### What is being asked
What lines below contain the word "frame"? Please pull each one out.

### Source material
------------------------------
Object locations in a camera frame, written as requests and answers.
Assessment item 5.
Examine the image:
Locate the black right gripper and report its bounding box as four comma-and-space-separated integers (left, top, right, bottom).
------------------------------
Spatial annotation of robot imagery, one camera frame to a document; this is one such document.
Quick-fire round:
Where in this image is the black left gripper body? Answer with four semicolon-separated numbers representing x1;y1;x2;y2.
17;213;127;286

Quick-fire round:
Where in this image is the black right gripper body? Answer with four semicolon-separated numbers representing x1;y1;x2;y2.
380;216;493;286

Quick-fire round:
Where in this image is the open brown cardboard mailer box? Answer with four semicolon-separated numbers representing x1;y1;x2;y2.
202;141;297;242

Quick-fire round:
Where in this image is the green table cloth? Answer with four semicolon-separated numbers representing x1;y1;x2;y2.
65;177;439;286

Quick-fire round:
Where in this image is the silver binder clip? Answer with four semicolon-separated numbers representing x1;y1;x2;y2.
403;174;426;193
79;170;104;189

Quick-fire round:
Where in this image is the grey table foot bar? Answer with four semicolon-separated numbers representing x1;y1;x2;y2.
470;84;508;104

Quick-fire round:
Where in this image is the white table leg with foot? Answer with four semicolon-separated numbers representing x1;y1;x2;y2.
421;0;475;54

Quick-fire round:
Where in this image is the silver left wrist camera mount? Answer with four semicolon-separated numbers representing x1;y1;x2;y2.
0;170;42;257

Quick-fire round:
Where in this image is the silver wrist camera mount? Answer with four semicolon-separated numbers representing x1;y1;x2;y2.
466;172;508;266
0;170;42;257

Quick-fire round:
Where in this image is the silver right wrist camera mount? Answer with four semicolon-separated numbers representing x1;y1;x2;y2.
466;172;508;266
------------------------------
### Problem solution
Object locations in a camera frame, written as requests and answers.
Spatial annotation of robot imagery, one camera frame to a document; this is one such document.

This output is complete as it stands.